The incidence of diabetes mellitus (DM) is increasing worldwide [1, 2]. According to statistics, the global prevalence of DM is projected to reach 7.7% (366 million people) by 2030 and rise to 5.9 billion by 2035 [3]. China has seen a tenfold increase in the prevalence of DM in the past 30 years, making it the country with the largest population of individuals with DM in the world [4, 5]. As the incidence of diabetes continues to rise, the occurrence of related complications also increases [6]. Osteoarthritis (OA) is a common complication in patients with type 2 diabetes mellitus (T2DM) [7]. Evidence suggests that diabetes may be an independent risk factor for OA [8]. Studies have shown that the risk of developing OA in diabetes patients is more than four times higher than in non-diabetic individuals, and the incidence increases with the duration of diabetes, with higher rates in patients with poor long-term glycemic control [9, 10]. Therefore, there is an urgent need to investigate the pathogenesis of DM-associated OA and to prevent diabetic osteoarthritis from the perspective of early risk factors for disease progression.

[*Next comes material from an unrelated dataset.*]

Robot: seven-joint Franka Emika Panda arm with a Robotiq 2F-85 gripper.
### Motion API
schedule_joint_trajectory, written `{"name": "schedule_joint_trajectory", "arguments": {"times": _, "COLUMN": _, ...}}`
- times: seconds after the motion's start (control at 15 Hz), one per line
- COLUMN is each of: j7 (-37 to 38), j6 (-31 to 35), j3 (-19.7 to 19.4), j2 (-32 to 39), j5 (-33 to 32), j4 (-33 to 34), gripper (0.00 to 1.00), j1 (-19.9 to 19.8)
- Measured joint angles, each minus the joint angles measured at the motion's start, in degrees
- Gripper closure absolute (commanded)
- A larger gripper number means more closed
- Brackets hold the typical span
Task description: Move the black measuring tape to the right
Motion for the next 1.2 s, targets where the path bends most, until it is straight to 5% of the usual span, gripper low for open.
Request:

Long non-coding RNAs (lncRNAs) are a class of non-coding RNAs with a length exceeding 200 nucleotides. They can affect the expression of downstream target mRNAs through various pathways, regulating target proteins, and therefore have important implications in many physiological and pathological processes [11, 12]. The full name of lncRNA Kcnq1ot1 is KCNQ1 overlapping transcript 1, located at the KCNQ1 locus on 11p15.5, and it is involved in the pathophysiology of various diseases [13]. Recent studies have demonstrated that LncRNA Kcnq1ot1 influences cell proliferation, apoptosis, and fibrosis in human renal proximal tubular epithelial cells under hyperglycemic conditions by regulating the miR-18b-5p/SORBS2 axis and the NF-ĸB pathway [14]. Furthermore, lncRNA Kcnq1ot1 alleviates the functional impairment of osteoarthritic chondrocytes, specifically by enhancing their proliferation, reducing apoptosis, and improving the synthesis of extracellular matrix components through the miR-218-5p/PIK3C2A axis [15]. These suggested that lncRNA Kcnq1ot1 played a certain role in the progression of diabetes and osteoarthritis. However, there is currently no clinical research on the expression and significance of lncRNA Kcnq1ot1 in T2DM patients with OA.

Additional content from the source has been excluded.